THE PROBLEM: Below is a listing from which only part is wanted; return exactly the lines from the one with "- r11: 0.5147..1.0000" up to and including the one with "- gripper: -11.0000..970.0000".

INPUT DATA:
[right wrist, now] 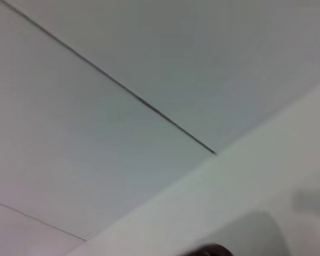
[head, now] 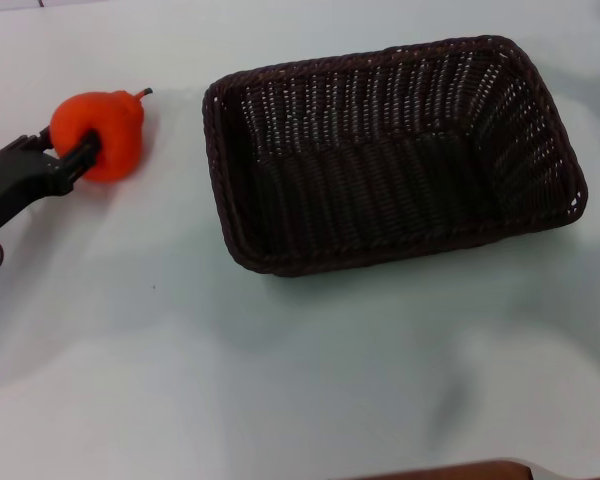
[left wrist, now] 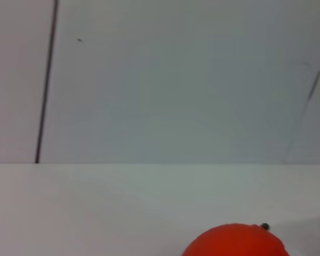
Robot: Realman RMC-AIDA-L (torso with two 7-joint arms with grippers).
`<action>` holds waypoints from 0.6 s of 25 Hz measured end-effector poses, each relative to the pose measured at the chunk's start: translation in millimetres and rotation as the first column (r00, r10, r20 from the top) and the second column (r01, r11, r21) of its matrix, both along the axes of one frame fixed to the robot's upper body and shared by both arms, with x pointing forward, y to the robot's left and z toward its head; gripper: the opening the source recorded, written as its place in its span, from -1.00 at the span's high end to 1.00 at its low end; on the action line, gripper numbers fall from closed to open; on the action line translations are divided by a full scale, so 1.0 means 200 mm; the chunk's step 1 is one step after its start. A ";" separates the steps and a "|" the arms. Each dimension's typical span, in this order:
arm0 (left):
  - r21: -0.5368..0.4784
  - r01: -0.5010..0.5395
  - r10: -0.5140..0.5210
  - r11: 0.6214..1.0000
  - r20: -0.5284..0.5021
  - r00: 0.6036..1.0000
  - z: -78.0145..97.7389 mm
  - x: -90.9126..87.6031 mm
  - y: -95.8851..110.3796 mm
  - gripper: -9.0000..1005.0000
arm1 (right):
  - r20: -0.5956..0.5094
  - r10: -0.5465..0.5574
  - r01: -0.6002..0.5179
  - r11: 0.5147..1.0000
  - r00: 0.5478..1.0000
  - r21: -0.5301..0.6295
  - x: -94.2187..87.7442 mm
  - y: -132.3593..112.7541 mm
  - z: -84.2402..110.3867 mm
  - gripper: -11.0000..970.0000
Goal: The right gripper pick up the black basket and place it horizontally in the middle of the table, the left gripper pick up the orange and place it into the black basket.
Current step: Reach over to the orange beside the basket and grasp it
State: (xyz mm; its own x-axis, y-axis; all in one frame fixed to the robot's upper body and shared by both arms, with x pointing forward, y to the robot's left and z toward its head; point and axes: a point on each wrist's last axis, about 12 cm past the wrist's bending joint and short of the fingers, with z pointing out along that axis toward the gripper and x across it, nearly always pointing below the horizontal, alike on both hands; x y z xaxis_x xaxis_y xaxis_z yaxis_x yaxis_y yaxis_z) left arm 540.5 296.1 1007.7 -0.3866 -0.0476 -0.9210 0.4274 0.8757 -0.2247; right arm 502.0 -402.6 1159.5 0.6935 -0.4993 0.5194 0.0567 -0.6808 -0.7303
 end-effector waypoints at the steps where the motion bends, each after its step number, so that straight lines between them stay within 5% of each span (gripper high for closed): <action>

RESPONSE FOR THIS EXERCISE:
  - r11: 0.5147..1.0000
  - r00: 0.5478..1.0000
  - r21: -0.5301..0.6295
  - x: -94.2187..87.7442 mm
  - y: -132.3593..112.7541 mm
  - z: -84.2402..110.3867 mm
  - gripper: -11.0000..970.0000

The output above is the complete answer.